Ray Washburne, Ketua dan CEO Perusahaan Investasi Swasta Luar Negeri AS Pernah menunjukkan bahwa “Belt and Road” tidak membantu negara-negara itu, tetapi hanya menjarah aset mereka. Dengan berinvestasi di infrastruktur negara lain, Beijing dengan sengaja memberi hutang kepada negara penerima, dan kemudian berusaha mendapatkan “tanah jarang, mineral, dan lain-lain sebagai jaminan untuk pinjaman.”
Pada 2017, karena kebangkrutan, pemerintah Sri Lanka menyewakan 15.000 hektar tanah di sekitar pelabuhan selatan Hambantota yang strategis ke Beijing selama 99 tahun.
Beijing Tidak Membantu pada Saat Kritis
Saat ini, Tiongkok adalah negara kreditur terbesar Sri Lanka. Dari USD 51 miliar utang luar negeri yang tidak dapat dibayar negara itu, USD 11 miliar berutang ke Tiongkok.

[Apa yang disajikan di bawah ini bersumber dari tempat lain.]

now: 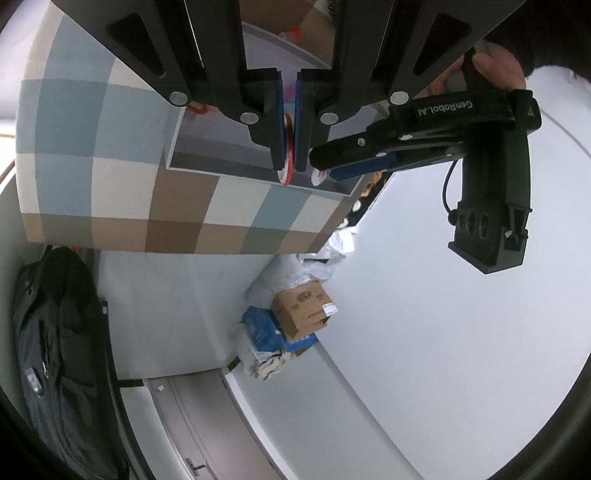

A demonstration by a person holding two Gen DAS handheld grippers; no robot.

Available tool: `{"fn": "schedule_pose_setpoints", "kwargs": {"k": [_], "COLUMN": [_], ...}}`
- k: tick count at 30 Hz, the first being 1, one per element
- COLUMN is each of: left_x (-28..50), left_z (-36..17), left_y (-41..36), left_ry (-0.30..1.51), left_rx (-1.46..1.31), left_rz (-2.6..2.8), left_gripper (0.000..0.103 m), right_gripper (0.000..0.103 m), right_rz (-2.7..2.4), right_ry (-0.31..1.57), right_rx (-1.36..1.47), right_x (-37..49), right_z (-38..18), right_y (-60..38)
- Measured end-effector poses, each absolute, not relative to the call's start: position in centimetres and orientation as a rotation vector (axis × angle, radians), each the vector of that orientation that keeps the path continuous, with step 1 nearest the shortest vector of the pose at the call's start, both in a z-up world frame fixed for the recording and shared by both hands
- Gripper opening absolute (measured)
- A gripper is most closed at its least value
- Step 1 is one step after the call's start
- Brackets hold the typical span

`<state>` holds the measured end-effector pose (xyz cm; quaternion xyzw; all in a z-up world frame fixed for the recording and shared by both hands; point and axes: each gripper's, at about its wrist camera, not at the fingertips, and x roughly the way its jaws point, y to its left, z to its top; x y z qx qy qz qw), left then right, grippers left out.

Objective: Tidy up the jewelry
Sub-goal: 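Lower both badges into the grey box and open both tools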

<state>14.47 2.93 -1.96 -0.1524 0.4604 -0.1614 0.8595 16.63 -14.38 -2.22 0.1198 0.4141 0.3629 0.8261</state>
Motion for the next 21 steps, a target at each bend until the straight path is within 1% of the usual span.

Menghadapi krisis politik dan ekonomi yang parah, Sri Lanka meminta bantuan darurat kepada Komunis Tiongkok sebesar USD 2,5 miliar, tetapi Komunis Tiongkok hanya menanggapi dengan memberikan bantuan kemanusiaan darurat sebesar USD 31 juta.
Pada awal tahun ini, pemerintah Sri Lanka t secara terbuka meminta Komunis Tiongkok untuk dana bailout, dan telah bertemu dengan menteri luar negeri Komunis Tiongkok Wang Yi, berharap untuk “pinjaman baru untuk membayar yang lama” atau menunda pembayaran. Akan tetapi, memberikan tenggat waktu Lebih banyak sebagai tanggapan daripada sekadar mengusulkan opsi pembiayaan kembali utang ke Sri Lanka.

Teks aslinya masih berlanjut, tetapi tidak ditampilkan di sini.